Image: GrafVishenka, Getty Images/iStockPhotos

Phishing campaigns continue to be a popular and pervasive method of cyberattack. By impersonating a well-known company or brand, cybercriminals typically look to capture sensitive information from unsuspecting users. A new phishing attack spotted by cybersecurity firm Armorblox exploits the IRS, the coronavirus, and SharePoint all in one fell swoop.

SEE: Social engineering: A cheat sheet for business professionals (free PDF) (TechRepublic)

In a blog post published Wednesday, Armorblox described this credential phishing campaign as one that hit several of its customers just a few days ago.
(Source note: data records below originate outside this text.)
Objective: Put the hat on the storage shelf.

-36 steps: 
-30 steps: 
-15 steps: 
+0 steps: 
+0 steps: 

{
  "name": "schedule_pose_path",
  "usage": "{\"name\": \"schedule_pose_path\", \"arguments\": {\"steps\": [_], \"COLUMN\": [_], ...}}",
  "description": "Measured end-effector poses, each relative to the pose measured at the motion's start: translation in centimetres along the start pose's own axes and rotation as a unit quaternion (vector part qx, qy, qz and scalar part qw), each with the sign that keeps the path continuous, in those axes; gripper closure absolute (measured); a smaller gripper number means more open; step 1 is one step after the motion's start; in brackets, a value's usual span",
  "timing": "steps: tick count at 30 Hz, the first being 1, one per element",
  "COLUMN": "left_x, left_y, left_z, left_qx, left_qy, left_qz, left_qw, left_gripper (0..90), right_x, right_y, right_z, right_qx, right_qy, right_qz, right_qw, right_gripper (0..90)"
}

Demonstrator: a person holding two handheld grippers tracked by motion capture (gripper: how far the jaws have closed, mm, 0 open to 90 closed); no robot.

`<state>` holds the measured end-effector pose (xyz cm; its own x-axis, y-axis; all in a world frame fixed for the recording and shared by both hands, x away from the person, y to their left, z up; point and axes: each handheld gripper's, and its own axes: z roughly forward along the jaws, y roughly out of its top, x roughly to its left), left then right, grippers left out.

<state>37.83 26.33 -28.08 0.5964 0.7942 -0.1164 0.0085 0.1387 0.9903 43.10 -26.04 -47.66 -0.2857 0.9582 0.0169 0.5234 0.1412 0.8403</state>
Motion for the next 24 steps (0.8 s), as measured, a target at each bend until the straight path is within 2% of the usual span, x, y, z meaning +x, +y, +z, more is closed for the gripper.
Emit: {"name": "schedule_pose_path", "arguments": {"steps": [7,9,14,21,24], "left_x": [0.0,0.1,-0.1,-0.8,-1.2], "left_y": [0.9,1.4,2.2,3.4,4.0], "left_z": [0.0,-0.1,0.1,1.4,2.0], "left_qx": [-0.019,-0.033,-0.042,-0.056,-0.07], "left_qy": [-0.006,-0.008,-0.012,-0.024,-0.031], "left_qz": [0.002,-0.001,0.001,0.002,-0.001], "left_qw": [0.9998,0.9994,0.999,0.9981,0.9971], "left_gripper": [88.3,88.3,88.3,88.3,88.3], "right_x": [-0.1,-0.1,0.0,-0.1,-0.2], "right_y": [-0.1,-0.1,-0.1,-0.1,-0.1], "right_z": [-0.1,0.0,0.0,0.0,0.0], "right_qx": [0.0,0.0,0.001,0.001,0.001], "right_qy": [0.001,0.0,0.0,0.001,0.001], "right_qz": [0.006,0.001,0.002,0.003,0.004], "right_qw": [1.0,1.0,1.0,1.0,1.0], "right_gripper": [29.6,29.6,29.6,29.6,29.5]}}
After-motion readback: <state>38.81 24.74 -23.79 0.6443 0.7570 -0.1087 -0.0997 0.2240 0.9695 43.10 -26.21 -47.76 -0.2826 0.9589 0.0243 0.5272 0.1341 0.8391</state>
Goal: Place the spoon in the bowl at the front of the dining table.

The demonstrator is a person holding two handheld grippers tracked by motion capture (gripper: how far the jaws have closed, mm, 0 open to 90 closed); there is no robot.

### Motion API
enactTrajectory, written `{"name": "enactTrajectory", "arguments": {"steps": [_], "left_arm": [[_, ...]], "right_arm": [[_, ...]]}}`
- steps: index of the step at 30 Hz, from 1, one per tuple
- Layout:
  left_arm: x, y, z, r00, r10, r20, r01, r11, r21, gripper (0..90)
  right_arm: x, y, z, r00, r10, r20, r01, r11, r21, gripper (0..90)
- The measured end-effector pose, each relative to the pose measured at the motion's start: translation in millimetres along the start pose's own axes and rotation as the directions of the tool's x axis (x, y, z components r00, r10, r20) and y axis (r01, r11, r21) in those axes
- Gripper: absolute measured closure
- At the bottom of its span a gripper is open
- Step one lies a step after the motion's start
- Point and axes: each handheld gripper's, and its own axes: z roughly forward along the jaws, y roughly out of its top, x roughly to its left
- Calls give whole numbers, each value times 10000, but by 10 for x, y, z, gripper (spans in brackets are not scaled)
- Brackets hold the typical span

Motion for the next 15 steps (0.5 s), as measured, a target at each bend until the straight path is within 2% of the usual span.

In this attack, the initial email promised an important update on the recipient’s COVID relief funds to be disbursed to the person’s address.

Clicking the link to view a message about this update would take the user to a SharePoint form that had to be completed to obtain the full document. At that point, the form asked not only for email credentials but for a Social Security number, driver’s license number, and tax ID number. Of course, any such information entered into the form would then be captured by the criminals behind this campaign.

Summary of the IRS COVID relief phishing attack
Image: Armorblox

The initial email snuck past Microsoft 365 email security because it didn’t follow the usual traits of traditional phishing attacks, according to Armorblox.

The email contained the right type of language and content designed to elicit a quick response from a trusting recipient. The email subject of “IRS Covid Relief Fund Update” and the sender’s name of “Irs Covid Relief Funds” were both specific and related to important topics. Using the name of the IRS is designed to invoke an immediate action from the user. The message even includes an alleged confidentiality notice to make it sound legitimate.

Like many phishing emails, however, the message contains a few grammatical errors, such as the IRS not being capitalized in the sender’s name. That should raise a red flag among users who take the time to scrutinize all aspects of the message. But the attackers count on a certain number of people anxious or intrigued enough to click on the link without carefully examining the email.

Next, the landing page is hosted through a real SharePoint account but one that seems to have been compromised. Looking at the actual account name, Armorblox discovered that it belonged to an employee of the Reproductive Medicine Associates of Connecticut (RMACT), which the attackers likely exploited for this campaign.

Because the SharePoint page was legitimate, security filters that normally block bad domains failed to block this one. Using SharePoint to host the page also gave it the usual Microsoft branding and visuals, another tactic to make it seem legitimate. To top it off, a notice at the bottom even advises people not to share their passwords or give away personal information.

To guard against such phishing campaigns, Armorblox offers the following words of wisdom:

Be wary of sharing requests for personally identifiable information (PII) and payment card industry (PCI) out of context. The phishing page for this attack asked for personal information that the IRS would never ask for via email. Even when the email looks real, be wary of entering your Social Security number, tax number, or similar details over email. Perform a second method of authentication by calling or texting the email sender to confirm if the requests are legitimate.

Subject sensitive emails to rigorous eye tests. Whenever possible, engage with emails related to money and data in a rational manner. Subject the email to an eye test that includes inspecting the sender name, sender email address, language within the email, and any logical inconsistencies within the email.

2FA is necessary but not sufficient. The criminals compromised an RMACT employee’s SharePoint account for this attack. Adopting two-factor authentication (2FA) would have prevented the compromise, or at least minimized its impact. However, 2FA would not have been enough to stop the phishing email from fulfilling its objective since the context (IRS document about COVID relief funds) doesn’t require 2FA to seem legitimate.

Augment native email security with complementary threat detection. To augment existing email security capabilities (e.g. Exchange Online Protection for Microsoft 365 or the Advanced Protection Program for G Suite), organizations should invest in technologies that take a materially different approach to threat detection. Rather than searching through static lists and blocking known bad domains, the technologies you adopt should be able to learn from custom organizational data and be able to stop socially engineered threats that contain zero-day payloads (or lack payloads altogether).